At a succinct 72 minutes this beguiling look into one family's Saturday is, despite such a length, actually ponderous and airy by nature. Its minimalist aesthetic vividly stands at that most wonderful of crossroads, between naturalism and surrealism. For the moment, when one really sits right in it, is so fantastically normal. Sometimes we can articulate that moment into meaning, and sometimes we remain baffled by it. And then that moment changes. We take a breath and it changes.
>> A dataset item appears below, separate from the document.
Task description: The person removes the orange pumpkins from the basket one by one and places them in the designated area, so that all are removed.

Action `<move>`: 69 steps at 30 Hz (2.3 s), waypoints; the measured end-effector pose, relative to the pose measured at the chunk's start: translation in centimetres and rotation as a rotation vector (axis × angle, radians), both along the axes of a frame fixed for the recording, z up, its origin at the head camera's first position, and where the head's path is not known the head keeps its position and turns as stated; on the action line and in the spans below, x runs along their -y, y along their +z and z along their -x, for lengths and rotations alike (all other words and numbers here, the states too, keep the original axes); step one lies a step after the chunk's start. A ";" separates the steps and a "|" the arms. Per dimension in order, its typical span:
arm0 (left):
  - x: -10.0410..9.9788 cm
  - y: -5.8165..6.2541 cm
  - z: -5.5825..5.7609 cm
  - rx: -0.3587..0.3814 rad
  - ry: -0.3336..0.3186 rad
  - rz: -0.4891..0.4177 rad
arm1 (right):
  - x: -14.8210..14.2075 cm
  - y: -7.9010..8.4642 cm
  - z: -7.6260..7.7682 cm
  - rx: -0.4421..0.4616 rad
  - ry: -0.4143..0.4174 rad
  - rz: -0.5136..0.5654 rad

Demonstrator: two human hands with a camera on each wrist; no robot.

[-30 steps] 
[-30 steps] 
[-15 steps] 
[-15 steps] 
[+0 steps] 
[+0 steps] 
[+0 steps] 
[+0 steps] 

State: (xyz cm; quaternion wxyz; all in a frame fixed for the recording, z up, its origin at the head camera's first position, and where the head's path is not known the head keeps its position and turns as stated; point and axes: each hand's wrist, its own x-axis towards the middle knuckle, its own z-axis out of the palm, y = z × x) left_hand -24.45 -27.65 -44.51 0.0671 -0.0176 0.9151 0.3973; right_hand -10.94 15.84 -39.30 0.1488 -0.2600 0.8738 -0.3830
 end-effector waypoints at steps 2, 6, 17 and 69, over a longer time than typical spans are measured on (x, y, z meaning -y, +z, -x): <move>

Zürcher's scenario is as follows: A middle-class German family gathers in their apartment. The elder daughter and son, now out of the house and visiting, sleep in late; the precarious younger daughter helps her father do the grocery shopping, while her mother looks on. An uncle and cousin show up to fix the washing machine. The grandmother, aunt and older cousin arrive later. They all share an evening meal together before attending the older cousin's concert.
Any semblance of major conflict and plot are set aside in Zürcher's refreshingly simple narrative. After all this is a film of moments, of the now, even if that now falls in the past. As that goes, the mother tells her eldest daughter a story about how a man put his foot on her's at the movies. The elder daughter later talks about how when she drops orange peels they always fall with the whites facing up. Her brother speaks of a time when he was at a birthday party and everyone was waiting for the crying, drunk woman to leave. During these mini-tales, we cut away from the present into the story being told. The mother's story follows her narration to a T, as does the sister's. It is on the brother's pause that we then see the drunk girl, calm now, and down on the street, look up and smile at him. He smiles back.
Though there is much expressed throughout the film, inner feelings and states of being are largely kept at arms distance, or remain aloof to the audience entirely. Siblings tease each other, little girls scream to get a rise out of their elders, parents look on in disdain. It is only in the cuts to the household's mother, played with wonderful nuance by Jenny Schilly, that a sense of unease unfurls on the edges of the frame. While her husband and children and brother rather gleefully, dutifully get on with their day, the mother acts as a keen, even forlorn observer, taking in the world around her; marking all the changes. Her husband checks his heart rate on a monitor, her aging mother sleeps off the afternoon. Before her very eyes she sees her children getting older, moving on. During a quiet moment in the kitchen, while she stands alone, the family cat eating at her feet, the mother ever so slowly, ever so slightly, presses her heel against the back of her pet's neck.
In these ways Zürcher's film ends up addressing the notion of metamorphosis, or at least, the moments building up to one making a decision. If it is a decision to be made at all.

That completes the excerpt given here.